Okhotnykove (Охотникове; Охотниково), known officially until 1948 by its Crimean Tatar name of Cağa Quşçu (Джага-Кущи; Джага́-Кущу́) is a village in Crimea, a peninsula internationally recognised as part of Ukraine but occupied by Russia since 2014. It is currently administered as part of Saky Raion.

== History ==
Okhotnykove was first mentioned in a document dating to 19 April 1806, where its population was listed, in seventeen households, as including 105 Crimean Tatars, ten Crimean Roma, and four slaves.

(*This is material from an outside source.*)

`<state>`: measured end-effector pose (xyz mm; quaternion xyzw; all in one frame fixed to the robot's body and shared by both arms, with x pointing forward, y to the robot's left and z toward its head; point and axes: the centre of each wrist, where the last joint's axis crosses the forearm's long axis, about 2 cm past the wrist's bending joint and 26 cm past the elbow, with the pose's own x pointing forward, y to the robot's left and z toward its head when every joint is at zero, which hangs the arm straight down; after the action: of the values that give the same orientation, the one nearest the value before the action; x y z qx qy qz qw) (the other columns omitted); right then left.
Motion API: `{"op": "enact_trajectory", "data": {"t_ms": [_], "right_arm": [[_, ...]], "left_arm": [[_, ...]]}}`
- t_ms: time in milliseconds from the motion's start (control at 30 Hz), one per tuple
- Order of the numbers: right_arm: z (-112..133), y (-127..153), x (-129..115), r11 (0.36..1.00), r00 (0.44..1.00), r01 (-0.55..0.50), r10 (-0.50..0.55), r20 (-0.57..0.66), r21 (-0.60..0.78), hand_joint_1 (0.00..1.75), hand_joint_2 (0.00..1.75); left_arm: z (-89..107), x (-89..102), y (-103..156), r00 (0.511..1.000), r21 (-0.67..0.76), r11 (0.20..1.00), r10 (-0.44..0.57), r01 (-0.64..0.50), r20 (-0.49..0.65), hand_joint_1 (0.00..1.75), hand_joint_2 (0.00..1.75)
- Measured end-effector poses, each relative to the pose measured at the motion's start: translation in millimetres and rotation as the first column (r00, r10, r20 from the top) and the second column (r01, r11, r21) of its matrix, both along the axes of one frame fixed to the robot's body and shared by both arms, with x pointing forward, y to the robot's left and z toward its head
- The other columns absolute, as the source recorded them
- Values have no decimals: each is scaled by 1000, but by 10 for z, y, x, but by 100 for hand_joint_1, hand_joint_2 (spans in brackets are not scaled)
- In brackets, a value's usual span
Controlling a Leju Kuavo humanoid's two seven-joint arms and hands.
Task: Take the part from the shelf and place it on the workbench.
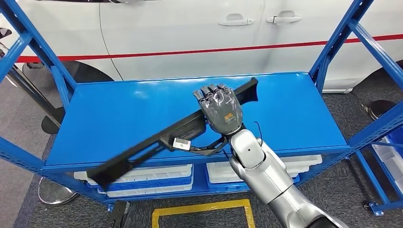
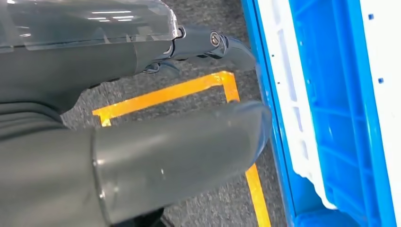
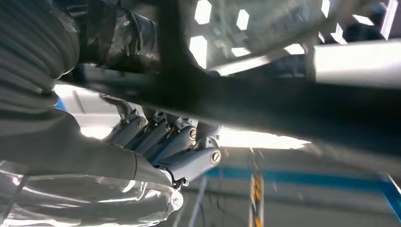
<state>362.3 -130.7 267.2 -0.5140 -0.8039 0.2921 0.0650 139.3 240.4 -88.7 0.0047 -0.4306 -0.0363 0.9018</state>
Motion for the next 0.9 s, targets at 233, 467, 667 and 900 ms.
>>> {"op": "enact_trajectory", "data": {"t_ms": [233,467,667,900], "right_arm": [[392,118,-142,994,985,-109,104,138,31,175,175],[494,217,-268,981,968,-187,176,177,45,175,175],[533,250,-314,973,959,-224,210,188,54,175,175],[432,364,-425,962,953,-267,255,163,53,175,175]], "left_arm": [[-25,-88,-26,999,-94,995,-36,34,-27,0,0],[-42,-156,-43,996,-138,989,-65,58,-52,0,0],[-40,-148,-45,993,-95,991,-102,96,-56,0,0],[-36,-168,-126,982,-83,985,-159,151,-106,0,0]]}}
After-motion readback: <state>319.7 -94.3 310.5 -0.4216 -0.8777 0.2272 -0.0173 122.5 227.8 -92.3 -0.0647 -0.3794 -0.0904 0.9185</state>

Between 1860 and 1864, the village was completely depopulated after its inhabitants fled amidst the Crimean War, and repopulated by Volga Tatars.

In 1926, the village had a population of 95. Of this population, 59 were Ukrainians, 24 were Tatars, and 13 were Estonians. With the deportation of the Crimean Tatars, the village was renamed to Okhotnykove by an act of the Presidium of the Supreme Soviet on 18 May 1948.

In 2011, the Okhotnykovo Solar Park was constructed in the village by Activ Solar.

== Demographics ==
According to the 2001 Ukrainian census, 69.7 percent of people in Okhotnykove spoke Russian, with 16.8 percent speaking Ukrainian and another 12.2 percent speaking Crimean Tatar. The total population of Okhotnykove was 1,550 according to the 2014 Crimean census, a decline from its 2001 population of 1,696.